WORK INSTRUCTION: If a line in the data below includes the string "width", please return a copy of it.

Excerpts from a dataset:
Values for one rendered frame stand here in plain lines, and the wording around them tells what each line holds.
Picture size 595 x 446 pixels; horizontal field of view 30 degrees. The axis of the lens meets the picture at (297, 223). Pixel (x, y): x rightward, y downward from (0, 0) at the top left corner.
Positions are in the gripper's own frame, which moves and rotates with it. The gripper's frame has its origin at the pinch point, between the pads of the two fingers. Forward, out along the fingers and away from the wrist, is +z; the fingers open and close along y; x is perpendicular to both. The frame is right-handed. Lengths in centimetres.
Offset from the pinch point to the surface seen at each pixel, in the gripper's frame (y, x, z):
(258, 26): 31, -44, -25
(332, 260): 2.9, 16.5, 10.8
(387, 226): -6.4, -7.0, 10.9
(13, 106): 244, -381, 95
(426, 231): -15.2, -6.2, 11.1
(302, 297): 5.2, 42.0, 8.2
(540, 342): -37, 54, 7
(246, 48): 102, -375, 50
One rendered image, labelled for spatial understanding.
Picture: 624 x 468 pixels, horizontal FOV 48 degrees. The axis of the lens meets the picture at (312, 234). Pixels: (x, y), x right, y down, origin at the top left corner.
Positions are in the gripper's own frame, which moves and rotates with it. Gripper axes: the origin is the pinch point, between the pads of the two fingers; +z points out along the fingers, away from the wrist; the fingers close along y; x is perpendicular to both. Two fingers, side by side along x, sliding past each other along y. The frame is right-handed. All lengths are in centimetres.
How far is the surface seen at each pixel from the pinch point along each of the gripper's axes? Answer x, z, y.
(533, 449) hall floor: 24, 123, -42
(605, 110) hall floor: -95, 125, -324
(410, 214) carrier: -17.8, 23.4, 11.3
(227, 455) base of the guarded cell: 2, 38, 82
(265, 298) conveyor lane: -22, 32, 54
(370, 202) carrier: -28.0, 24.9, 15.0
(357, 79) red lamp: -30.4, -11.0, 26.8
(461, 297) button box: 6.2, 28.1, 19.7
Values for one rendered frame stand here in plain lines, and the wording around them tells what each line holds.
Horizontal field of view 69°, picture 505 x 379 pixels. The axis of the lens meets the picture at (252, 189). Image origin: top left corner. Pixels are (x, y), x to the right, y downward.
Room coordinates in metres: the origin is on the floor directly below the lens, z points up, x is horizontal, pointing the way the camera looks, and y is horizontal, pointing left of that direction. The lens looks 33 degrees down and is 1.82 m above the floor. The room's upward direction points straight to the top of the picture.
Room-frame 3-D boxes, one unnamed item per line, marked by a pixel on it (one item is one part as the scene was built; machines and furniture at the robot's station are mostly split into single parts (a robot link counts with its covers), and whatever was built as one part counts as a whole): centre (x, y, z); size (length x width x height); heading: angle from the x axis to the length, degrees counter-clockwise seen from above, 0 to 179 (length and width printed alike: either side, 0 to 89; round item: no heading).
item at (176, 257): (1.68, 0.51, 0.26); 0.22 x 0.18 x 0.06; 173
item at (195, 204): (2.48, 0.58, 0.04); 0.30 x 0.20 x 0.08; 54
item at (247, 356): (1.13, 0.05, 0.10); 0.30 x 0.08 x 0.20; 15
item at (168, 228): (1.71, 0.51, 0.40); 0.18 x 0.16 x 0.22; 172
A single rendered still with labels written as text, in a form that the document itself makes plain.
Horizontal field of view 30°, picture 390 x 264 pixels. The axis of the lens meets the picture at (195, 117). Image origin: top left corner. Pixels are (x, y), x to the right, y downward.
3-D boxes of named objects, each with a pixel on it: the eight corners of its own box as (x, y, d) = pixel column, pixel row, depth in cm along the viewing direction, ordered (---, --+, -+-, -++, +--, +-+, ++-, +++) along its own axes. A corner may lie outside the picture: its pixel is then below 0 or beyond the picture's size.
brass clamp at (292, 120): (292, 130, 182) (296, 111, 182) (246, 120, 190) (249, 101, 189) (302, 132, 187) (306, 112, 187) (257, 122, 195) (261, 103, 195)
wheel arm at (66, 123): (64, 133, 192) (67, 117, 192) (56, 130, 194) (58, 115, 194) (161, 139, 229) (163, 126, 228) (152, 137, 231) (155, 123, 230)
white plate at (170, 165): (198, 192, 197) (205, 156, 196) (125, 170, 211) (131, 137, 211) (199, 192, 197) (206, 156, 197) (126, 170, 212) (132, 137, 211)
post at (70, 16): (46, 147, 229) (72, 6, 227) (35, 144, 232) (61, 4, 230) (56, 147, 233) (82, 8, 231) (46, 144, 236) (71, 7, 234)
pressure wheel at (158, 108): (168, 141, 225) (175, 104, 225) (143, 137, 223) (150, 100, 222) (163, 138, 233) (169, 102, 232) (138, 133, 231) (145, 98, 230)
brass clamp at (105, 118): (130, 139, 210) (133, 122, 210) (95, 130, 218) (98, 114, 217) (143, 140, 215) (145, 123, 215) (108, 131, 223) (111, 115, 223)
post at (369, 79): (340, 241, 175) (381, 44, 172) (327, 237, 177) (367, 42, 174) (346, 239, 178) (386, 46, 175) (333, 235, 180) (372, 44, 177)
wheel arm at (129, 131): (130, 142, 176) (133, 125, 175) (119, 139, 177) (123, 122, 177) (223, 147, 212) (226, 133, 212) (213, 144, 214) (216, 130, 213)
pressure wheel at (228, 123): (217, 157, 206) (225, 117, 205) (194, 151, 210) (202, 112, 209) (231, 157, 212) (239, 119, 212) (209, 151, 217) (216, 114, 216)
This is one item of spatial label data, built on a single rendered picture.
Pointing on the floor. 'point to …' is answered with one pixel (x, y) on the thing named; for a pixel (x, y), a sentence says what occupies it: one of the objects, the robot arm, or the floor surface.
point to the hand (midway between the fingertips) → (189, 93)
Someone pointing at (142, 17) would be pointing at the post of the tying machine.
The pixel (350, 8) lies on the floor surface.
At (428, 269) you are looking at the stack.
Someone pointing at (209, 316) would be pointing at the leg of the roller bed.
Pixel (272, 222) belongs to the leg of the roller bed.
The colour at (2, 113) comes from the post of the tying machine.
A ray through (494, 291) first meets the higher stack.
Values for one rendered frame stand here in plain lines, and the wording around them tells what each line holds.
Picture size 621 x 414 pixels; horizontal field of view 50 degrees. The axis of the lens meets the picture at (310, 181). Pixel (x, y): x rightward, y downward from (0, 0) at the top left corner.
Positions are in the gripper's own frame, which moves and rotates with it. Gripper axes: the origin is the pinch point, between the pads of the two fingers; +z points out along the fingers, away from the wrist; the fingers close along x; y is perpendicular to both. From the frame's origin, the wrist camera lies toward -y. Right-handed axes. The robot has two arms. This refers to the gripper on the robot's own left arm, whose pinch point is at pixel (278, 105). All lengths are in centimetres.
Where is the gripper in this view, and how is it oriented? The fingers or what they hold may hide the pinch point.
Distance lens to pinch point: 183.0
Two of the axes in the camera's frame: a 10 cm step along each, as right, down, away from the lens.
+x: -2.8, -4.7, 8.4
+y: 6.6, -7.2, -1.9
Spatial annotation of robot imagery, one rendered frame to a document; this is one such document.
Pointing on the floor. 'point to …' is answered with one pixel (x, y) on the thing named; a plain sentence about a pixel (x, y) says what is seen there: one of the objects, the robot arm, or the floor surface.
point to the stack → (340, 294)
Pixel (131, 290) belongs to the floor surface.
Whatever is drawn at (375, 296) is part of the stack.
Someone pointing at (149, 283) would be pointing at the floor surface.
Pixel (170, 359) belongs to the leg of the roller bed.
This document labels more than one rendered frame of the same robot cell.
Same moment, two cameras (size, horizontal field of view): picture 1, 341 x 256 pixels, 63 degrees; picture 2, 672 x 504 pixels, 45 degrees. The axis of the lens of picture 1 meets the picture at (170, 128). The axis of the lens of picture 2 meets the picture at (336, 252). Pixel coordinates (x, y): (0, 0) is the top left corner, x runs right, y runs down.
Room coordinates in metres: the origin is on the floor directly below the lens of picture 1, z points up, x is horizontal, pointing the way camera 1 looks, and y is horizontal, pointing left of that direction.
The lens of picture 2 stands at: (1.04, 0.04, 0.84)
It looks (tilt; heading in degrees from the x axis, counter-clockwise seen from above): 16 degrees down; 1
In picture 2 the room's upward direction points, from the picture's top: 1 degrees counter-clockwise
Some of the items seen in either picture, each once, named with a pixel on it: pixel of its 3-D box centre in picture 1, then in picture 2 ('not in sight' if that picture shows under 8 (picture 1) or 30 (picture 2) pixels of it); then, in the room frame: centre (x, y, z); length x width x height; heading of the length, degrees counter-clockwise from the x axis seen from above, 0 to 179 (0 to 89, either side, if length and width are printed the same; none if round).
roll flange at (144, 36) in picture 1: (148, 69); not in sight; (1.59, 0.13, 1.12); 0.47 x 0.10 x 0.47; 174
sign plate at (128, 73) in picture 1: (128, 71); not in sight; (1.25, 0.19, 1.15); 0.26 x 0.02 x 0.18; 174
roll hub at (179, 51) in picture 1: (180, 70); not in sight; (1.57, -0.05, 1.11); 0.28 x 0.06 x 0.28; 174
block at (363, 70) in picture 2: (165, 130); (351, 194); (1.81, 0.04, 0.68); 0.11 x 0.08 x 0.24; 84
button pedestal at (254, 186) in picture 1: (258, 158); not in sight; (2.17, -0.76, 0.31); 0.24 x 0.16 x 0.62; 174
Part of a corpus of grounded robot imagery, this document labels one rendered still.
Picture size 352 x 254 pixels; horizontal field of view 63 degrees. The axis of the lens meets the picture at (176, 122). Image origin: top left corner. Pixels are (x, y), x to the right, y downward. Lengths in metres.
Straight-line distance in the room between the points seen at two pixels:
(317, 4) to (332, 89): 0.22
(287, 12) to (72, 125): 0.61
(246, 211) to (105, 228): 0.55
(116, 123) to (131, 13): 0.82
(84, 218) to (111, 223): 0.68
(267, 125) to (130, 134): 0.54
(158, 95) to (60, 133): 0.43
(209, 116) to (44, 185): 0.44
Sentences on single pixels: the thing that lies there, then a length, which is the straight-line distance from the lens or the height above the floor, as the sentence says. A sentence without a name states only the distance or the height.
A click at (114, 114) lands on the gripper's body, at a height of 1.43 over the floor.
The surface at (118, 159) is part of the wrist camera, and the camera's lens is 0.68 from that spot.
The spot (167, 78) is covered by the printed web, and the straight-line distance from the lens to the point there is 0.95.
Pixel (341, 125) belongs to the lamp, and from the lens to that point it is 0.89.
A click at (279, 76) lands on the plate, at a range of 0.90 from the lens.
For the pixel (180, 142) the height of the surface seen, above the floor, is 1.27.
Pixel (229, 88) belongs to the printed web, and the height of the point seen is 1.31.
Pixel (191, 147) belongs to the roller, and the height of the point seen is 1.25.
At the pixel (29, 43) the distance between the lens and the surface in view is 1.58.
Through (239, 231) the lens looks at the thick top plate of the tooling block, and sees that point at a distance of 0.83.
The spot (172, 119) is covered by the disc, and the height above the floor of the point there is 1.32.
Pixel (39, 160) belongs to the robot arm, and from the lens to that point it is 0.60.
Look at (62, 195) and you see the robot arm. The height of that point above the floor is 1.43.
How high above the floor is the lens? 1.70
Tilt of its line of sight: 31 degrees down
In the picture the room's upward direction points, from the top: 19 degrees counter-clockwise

RESULT OF THE EXERCISE:
Room-frame 3-D boxes, one unnamed item per line, marked by a pixel on it (one item is one part as the scene was built; machines and furniture at the robot's station are mostly split into single parts (a robot link counts with its covers), and whatever was built as one part counts as a whole): centre (x, y, z); size (length x width x height); heading: angle from the x axis to the length, degrees counter-clockwise seen from above, 0 to 179 (length and width printed alike: either side, 0 to 89; round item: no heading).
Some of the items seen in either picture, each once, named with a pixel on it: pixel of its 3-D box centre in picture 1, then in picture 2 ('not in sight' if that picture shows under 8 (picture 1) or 30 (picture 2) pixels of it); then, in the room frame: centre (x, y, z); length x width x height; heading of the length, degrees counter-clockwise from the x axis seen from above, 0 to 179 (0 to 89, either side, if length and width are printed the same; none if round).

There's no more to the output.